(Entries shown Opens)

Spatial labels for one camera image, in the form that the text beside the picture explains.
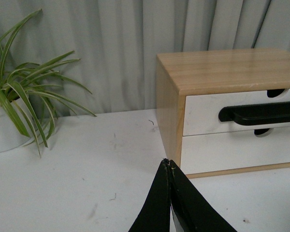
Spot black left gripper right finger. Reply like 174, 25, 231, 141
166, 159, 236, 232

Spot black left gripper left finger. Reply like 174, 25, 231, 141
129, 159, 171, 232

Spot white drawer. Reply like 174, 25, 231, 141
180, 127, 290, 174
183, 89, 290, 136

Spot light wooden drawer cabinet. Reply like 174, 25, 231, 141
156, 48, 290, 178

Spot green spider plant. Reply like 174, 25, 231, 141
0, 9, 94, 149

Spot white plant pot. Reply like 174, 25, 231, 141
0, 107, 30, 152

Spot grey curtain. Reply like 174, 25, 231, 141
0, 0, 290, 113

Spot black drawer handle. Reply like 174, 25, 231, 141
218, 101, 290, 126

(Entries shown Closes)

Exercise directions -> Every record above should reappear exactly, with the pictures gone.

Task response ->
Spatial labels for one camera image, in the form that the text beside the picture explains.
Spot black left gripper right finger. Reply like 174, 25, 231, 141
166, 159, 236, 232

Spot black left gripper left finger. Reply like 174, 25, 231, 141
129, 159, 171, 232

Spot white drawer. Reply like 174, 25, 231, 141
180, 127, 290, 174
183, 89, 290, 136

Spot light wooden drawer cabinet. Reply like 174, 25, 231, 141
156, 48, 290, 178

Spot green spider plant. Reply like 174, 25, 231, 141
0, 9, 94, 149

Spot white plant pot. Reply like 174, 25, 231, 141
0, 107, 30, 152

Spot grey curtain. Reply like 174, 25, 231, 141
0, 0, 290, 113

Spot black drawer handle. Reply like 174, 25, 231, 141
218, 101, 290, 126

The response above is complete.